Monday, July 02, 2007

Race-based medical research baseless?

The title is quite straightforward and somewhat shocking at first. When I saw it, the only rationale I could think of that would lead someone to make such a claim is if they say that compared to individual genome based medicine, race-based medicine is a lousy second best option...also maybe given our not-so-good ways of classifying race. The journal name sounded like a pretty legit. journal, and to be fair, I've only read the abstract, but this does seem like uninformed research.
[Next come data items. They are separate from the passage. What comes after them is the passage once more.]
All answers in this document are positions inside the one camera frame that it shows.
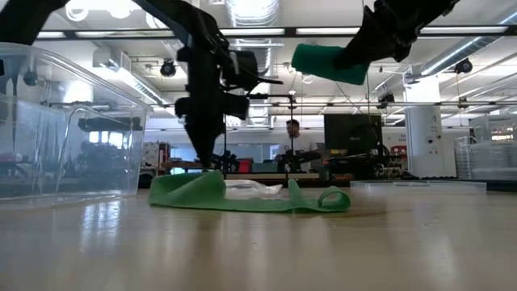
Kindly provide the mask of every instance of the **clear plastic container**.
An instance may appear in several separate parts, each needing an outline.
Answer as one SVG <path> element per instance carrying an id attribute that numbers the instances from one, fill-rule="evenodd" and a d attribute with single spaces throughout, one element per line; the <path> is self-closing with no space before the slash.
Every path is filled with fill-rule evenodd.
<path id="1" fill-rule="evenodd" d="M 367 195 L 486 194 L 486 183 L 460 181 L 379 181 L 350 183 L 351 190 Z"/>
<path id="2" fill-rule="evenodd" d="M 136 194 L 151 112 L 54 53 L 0 43 L 0 209 Z"/>
<path id="3" fill-rule="evenodd" d="M 461 179 L 516 180 L 517 141 L 455 142 L 456 170 Z"/>
<path id="4" fill-rule="evenodd" d="M 515 114 L 478 117 L 470 121 L 477 143 L 492 141 L 517 141 L 517 116 Z"/>

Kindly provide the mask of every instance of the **green cloth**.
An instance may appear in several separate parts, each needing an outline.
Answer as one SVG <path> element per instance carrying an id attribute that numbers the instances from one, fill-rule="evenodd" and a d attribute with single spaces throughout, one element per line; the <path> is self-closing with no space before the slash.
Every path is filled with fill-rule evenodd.
<path id="1" fill-rule="evenodd" d="M 164 175 L 154 178 L 149 204 L 185 209 L 212 209 L 258 213 L 336 213 L 350 208 L 350 198 L 337 187 L 327 188 L 319 199 L 307 199 L 295 180 L 289 180 L 290 200 L 230 200 L 225 197 L 226 185 L 219 171 L 205 174 Z M 337 194 L 335 200 L 325 200 Z"/>
<path id="2" fill-rule="evenodd" d="M 291 65 L 303 74 L 363 85 L 370 63 L 354 65 L 346 70 L 336 70 L 332 66 L 332 61 L 342 50 L 343 48 L 338 46 L 299 44 L 292 55 Z"/>

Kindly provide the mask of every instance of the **computer monitor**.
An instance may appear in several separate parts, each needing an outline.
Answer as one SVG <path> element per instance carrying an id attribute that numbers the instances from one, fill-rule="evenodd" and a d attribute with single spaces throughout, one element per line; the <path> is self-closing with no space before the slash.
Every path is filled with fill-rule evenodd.
<path id="1" fill-rule="evenodd" d="M 382 145 L 379 115 L 325 114 L 324 126 L 328 150 L 348 150 L 348 155 L 366 154 Z"/>

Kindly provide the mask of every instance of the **person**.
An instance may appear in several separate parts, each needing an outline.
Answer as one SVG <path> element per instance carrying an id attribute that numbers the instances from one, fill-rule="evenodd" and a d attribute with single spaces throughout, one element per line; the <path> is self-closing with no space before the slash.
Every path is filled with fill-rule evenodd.
<path id="1" fill-rule="evenodd" d="M 279 154 L 285 154 L 287 150 L 291 149 L 291 137 L 294 144 L 294 152 L 308 152 L 317 150 L 316 143 L 308 134 L 300 134 L 300 122 L 298 120 L 286 121 L 288 136 L 280 143 Z M 310 162 L 305 162 L 300 165 L 304 172 L 310 170 Z"/>

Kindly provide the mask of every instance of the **reflective table surface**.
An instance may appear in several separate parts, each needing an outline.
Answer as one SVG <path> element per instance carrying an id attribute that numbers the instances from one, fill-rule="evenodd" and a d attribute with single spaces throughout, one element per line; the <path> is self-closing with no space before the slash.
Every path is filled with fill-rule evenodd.
<path id="1" fill-rule="evenodd" d="M 517 290 L 517 196 L 352 198 L 328 215 L 146 198 L 0 213 L 0 290 Z"/>

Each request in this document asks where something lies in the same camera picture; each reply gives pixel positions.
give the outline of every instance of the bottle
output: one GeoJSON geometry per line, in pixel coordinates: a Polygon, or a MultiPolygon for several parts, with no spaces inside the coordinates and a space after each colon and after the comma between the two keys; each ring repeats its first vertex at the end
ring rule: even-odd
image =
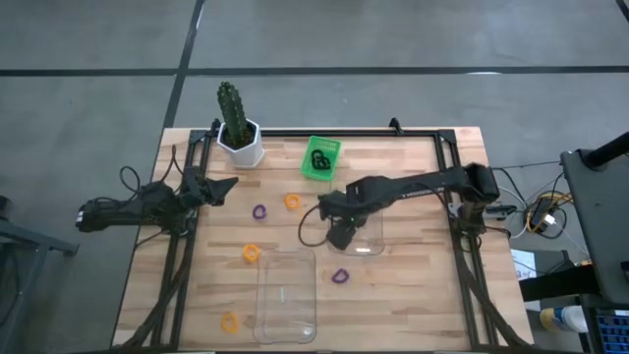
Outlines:
{"type": "Polygon", "coordinates": [[[581,306],[543,309],[540,312],[540,321],[543,327],[550,331],[588,332],[588,324],[581,306]]]}

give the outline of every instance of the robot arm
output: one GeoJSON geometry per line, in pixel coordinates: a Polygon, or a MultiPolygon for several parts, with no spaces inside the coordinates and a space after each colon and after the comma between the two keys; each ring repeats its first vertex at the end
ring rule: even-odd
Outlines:
{"type": "Polygon", "coordinates": [[[326,238],[334,247],[345,250],[356,229],[367,217],[399,200],[450,190],[461,196],[458,217],[474,225],[472,232],[484,233],[483,211],[500,193],[491,170],[471,163],[444,171],[390,179],[369,176],[346,186],[346,193],[334,191],[318,197],[322,220],[332,219],[326,238]]]}
{"type": "Polygon", "coordinates": [[[179,194],[163,182],[151,182],[128,201],[96,198],[79,208],[76,226],[83,232],[113,225],[157,225],[182,231],[188,211],[202,205],[222,206],[238,177],[220,181],[203,178],[197,166],[184,169],[179,194]]]}

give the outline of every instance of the black cable
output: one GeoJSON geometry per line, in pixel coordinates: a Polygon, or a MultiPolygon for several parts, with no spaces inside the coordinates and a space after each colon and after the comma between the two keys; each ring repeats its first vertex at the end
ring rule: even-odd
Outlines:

There is no scientific rationale for race-based research.

Hoover EL.

J Natl Med Assoc. 2007 Jun;99(6):690-2.

Abstract: For centuries, the colonial governments used a combination of race and ethnic characteristics to subjugate and control people of color, and scientists of the day provided evidence of the "natural order of things" to support national policies of domination, segregation and control. There have been many examples of events in the past 70 years to suggest that achievements by ethnic peoples are not genetically determined and that race and ethnicity are merely terms to describe external features, language, culture, social mores and folklore. BiDil was the first drug in this country approved by the FDA for use in a single "race" after a clinical trial that enrolled only members of that race. Thus arose the question of the efficacy of doing race-based research in humans. In order for this kind of research to have any scientific basis, each individually defined or self-declared race would have to have a 100% pure gene pool, and the data show that the gene pool among whites, blacks and Hispanics in America is very heterogeneous. This makes for far greater similarities among U.S. citizens than any perceived differences, and genomic science has failed to support the concept of racial categories in medicine. Scientists involved with the first mapping of the human genome have noted that there is no basis in the genetic code for race. That being the case, there appears to be no justification for race-based research among human beings.